_EXERCISE INSTRUCTIONS_. Every line containing the word "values" is to be copied from the data below.

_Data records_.
++++++++

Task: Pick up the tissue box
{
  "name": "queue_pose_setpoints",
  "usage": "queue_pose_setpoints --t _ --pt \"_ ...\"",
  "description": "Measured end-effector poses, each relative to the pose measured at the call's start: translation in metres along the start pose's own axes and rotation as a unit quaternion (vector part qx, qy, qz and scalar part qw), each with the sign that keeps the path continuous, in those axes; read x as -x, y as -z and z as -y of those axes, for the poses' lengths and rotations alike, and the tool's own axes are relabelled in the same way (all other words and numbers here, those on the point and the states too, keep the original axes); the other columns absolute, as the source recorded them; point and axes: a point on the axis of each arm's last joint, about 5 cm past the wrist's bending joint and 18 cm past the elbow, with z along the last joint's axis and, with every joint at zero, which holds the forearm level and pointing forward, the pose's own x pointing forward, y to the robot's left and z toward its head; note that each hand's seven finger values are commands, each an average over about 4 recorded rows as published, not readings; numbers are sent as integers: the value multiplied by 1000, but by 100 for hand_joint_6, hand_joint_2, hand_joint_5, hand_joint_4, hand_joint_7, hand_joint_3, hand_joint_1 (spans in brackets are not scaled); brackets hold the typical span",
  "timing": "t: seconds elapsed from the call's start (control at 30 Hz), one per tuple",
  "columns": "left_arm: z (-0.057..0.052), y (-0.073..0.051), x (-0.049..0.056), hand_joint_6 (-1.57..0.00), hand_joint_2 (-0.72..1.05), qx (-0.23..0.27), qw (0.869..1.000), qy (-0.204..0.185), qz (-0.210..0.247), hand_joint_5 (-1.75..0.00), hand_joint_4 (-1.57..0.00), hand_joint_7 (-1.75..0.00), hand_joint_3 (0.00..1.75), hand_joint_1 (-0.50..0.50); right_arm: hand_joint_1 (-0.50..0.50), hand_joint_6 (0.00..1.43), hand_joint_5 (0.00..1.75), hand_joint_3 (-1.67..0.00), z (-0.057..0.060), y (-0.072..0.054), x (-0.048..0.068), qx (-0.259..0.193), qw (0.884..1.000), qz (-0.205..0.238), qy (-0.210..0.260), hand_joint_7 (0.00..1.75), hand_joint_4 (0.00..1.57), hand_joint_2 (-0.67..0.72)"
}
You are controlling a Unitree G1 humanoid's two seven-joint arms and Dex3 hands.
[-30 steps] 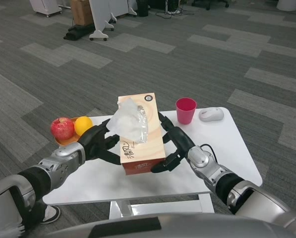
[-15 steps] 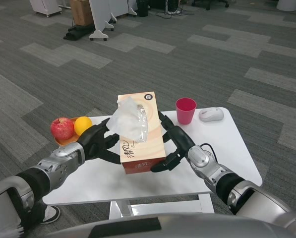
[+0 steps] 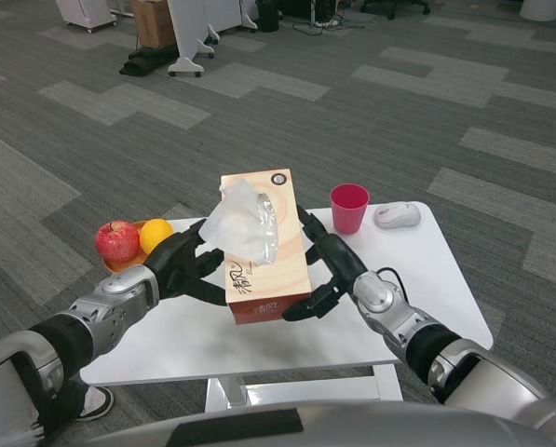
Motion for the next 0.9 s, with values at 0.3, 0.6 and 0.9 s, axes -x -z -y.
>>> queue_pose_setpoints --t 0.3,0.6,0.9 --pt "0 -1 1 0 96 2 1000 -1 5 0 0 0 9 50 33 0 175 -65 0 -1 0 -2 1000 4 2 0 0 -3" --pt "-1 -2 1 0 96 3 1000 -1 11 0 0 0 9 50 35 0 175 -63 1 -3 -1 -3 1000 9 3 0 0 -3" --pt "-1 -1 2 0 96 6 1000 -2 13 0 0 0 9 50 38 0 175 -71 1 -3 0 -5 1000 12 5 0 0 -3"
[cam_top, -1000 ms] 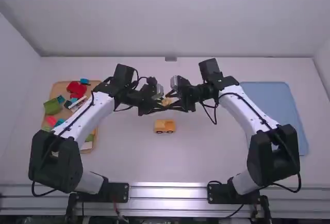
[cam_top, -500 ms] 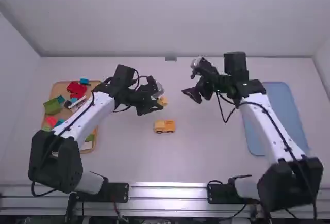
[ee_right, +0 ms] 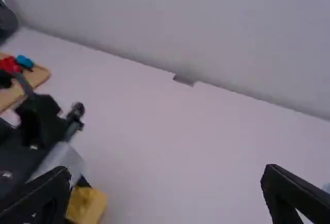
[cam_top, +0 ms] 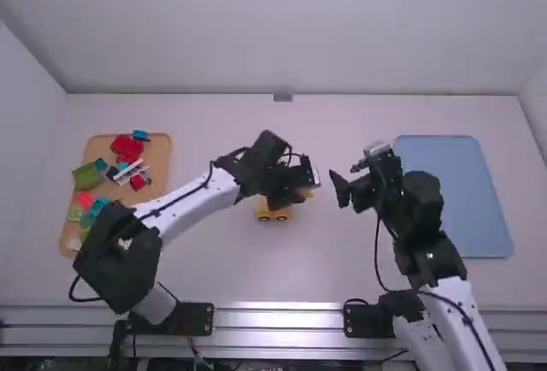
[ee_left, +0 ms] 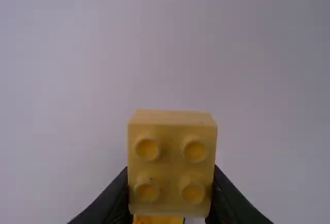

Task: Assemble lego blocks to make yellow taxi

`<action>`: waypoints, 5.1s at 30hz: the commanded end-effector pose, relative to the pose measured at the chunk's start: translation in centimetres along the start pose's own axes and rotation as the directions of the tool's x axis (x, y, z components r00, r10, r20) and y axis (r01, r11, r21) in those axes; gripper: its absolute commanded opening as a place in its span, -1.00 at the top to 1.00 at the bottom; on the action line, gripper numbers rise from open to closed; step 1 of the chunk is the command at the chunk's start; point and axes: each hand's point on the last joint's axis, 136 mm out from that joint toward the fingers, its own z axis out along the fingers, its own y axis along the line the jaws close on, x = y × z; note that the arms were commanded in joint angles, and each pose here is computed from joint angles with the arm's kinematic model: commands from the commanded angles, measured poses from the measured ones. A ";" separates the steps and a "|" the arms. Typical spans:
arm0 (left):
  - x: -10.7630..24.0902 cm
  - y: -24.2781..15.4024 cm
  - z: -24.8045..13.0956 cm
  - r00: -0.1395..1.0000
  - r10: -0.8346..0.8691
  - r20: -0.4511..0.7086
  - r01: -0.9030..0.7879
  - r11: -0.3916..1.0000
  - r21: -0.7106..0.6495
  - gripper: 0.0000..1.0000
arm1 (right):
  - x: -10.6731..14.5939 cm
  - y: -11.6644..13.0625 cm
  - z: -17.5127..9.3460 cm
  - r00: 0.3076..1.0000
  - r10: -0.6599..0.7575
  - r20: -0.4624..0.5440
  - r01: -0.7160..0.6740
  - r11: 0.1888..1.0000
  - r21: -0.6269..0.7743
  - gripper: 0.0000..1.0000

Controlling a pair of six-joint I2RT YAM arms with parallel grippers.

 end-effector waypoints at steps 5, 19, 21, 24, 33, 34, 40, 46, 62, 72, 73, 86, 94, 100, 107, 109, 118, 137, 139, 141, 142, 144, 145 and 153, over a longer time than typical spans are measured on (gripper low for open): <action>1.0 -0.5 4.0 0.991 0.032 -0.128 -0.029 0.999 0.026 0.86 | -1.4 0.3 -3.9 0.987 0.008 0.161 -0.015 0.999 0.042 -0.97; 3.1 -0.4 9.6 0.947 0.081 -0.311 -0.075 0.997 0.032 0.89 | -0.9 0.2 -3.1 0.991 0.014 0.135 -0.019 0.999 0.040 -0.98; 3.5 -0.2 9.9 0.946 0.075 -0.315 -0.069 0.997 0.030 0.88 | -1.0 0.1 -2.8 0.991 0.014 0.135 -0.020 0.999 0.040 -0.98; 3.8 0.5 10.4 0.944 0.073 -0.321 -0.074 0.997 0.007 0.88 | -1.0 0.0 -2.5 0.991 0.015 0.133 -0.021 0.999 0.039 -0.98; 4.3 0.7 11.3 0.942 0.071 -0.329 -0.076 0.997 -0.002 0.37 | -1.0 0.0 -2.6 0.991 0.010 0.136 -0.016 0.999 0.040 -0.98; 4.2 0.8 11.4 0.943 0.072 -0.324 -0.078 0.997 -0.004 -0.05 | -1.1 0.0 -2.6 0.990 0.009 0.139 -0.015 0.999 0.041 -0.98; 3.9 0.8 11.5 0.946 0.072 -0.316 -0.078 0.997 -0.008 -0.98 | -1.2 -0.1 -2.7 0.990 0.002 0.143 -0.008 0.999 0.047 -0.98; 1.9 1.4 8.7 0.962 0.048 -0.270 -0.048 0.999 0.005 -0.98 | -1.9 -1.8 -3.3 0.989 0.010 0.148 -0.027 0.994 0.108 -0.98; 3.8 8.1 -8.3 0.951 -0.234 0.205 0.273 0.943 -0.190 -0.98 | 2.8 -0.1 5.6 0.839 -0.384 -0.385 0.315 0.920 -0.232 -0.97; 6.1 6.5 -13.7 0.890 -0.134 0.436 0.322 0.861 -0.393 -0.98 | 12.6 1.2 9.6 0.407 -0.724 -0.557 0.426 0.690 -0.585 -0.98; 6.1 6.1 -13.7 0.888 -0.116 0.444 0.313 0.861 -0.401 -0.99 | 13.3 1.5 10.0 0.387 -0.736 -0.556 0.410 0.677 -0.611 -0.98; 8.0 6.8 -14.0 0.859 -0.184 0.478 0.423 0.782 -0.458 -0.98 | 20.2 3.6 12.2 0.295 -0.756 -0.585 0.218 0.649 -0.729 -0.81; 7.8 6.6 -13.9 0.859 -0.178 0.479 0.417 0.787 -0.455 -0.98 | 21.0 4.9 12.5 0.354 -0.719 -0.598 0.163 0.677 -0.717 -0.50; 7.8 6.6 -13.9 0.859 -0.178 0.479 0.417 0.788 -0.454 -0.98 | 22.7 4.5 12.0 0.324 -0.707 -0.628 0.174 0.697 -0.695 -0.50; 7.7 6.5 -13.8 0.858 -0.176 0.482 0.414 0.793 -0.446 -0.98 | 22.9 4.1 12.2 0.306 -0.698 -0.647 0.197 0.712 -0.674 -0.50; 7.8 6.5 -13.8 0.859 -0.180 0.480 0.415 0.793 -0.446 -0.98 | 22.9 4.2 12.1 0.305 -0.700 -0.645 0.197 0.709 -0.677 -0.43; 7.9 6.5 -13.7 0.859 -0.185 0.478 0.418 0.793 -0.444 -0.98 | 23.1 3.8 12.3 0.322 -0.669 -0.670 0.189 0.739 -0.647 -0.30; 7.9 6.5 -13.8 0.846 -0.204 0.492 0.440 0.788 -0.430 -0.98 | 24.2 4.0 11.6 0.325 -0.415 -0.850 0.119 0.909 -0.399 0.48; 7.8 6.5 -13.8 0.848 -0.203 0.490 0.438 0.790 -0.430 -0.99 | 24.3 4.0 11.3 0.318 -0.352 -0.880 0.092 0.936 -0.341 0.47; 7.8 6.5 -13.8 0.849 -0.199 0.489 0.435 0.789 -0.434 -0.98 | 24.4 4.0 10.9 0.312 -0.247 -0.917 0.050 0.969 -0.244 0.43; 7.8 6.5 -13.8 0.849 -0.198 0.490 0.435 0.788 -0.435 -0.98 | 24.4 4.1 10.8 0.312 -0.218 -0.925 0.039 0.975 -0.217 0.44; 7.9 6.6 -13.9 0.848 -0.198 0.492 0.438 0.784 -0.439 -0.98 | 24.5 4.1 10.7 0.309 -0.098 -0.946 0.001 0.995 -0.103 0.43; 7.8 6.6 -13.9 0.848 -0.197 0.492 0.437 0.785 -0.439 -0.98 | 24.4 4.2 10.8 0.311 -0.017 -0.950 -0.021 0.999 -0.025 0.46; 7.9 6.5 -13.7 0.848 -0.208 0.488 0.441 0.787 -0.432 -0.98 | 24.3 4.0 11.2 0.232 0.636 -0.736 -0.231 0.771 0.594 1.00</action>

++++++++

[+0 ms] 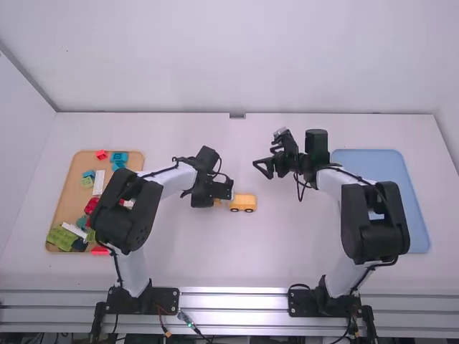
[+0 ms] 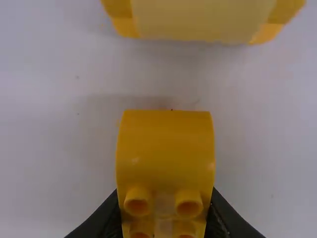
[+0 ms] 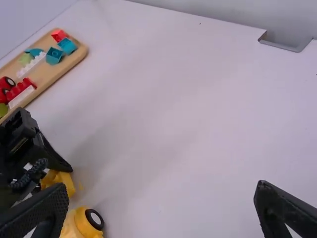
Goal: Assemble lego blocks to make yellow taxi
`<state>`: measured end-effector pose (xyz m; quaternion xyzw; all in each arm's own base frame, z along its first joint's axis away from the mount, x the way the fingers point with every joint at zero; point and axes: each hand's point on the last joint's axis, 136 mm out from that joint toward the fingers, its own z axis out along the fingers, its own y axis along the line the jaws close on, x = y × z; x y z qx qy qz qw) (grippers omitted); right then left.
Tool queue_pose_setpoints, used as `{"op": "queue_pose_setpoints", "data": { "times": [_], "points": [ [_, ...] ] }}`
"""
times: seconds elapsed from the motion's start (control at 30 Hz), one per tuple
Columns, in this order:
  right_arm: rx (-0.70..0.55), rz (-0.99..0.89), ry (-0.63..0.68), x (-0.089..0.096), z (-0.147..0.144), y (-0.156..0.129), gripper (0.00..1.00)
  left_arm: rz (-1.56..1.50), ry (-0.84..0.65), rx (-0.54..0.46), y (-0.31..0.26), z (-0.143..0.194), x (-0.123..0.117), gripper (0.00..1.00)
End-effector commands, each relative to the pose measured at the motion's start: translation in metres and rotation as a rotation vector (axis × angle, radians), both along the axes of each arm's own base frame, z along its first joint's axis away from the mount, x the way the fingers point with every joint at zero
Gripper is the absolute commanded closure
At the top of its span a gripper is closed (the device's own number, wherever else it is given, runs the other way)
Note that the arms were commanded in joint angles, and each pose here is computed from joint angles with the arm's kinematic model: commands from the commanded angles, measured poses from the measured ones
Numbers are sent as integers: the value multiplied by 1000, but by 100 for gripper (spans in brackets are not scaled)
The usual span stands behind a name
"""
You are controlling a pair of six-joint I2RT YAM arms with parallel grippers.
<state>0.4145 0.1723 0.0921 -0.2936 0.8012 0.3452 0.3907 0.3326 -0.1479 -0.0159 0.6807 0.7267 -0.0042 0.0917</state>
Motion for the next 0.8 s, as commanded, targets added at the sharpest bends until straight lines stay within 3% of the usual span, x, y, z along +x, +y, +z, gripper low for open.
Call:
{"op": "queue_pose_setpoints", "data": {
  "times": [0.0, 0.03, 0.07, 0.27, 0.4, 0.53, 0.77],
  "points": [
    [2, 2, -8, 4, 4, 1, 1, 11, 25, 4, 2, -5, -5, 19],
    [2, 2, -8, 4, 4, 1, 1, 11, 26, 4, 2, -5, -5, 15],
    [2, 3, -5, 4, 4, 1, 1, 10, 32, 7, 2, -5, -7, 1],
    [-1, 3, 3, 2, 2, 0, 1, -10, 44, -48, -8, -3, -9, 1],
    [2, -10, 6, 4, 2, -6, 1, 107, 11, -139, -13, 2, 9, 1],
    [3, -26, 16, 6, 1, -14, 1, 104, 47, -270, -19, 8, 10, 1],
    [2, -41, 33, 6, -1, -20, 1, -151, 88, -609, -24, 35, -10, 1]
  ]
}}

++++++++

_OUTPUT FOR THIS TASK_.
  "description": "Measured end-effector poses, each relative to the pose measured at the call's start: translation in metres along the start pose's own axes and rotation as a unit quaternion (vector part qx, qy, qz and scalar part qw), each with the sign that keeps the path continuous, in those axes; read x as -x, y as -z and z as -y of those axes, for the poses' lengths and rotations alike, and the tool's own axes are relabelled in the same way (all other words and numbers here, those on the point and the states too, keep the original axes); the other columns absolute, as the source recorded them; point and axes: a point on the axis of each arm's last joint, about 5 cm past the wrist's bending joint and 18 cm past the elbow, with z along the last joint's axis and, with every joint at zero, which holds the forearm level and pointing forward, the pose's own x pointing forward, y to the robot's left and z toward its head; note that each hand's seven finger values are commands, each an average over about 4 recorded rows as published, not readings; numbers are sent as integers: the value multiplied by 1000, but by 100 for hand_joint_6, hand_joint_2, hand_joint_5, hand_joint_4, hand_joint_7, hand_joint_3, hand_joint_1 (spans in brackets are not scaled); brackets hold the typical span",
Motion for the next 0.9 s, with values at 0.3, 0.6 and 0.9 s, axes -x -z -y.

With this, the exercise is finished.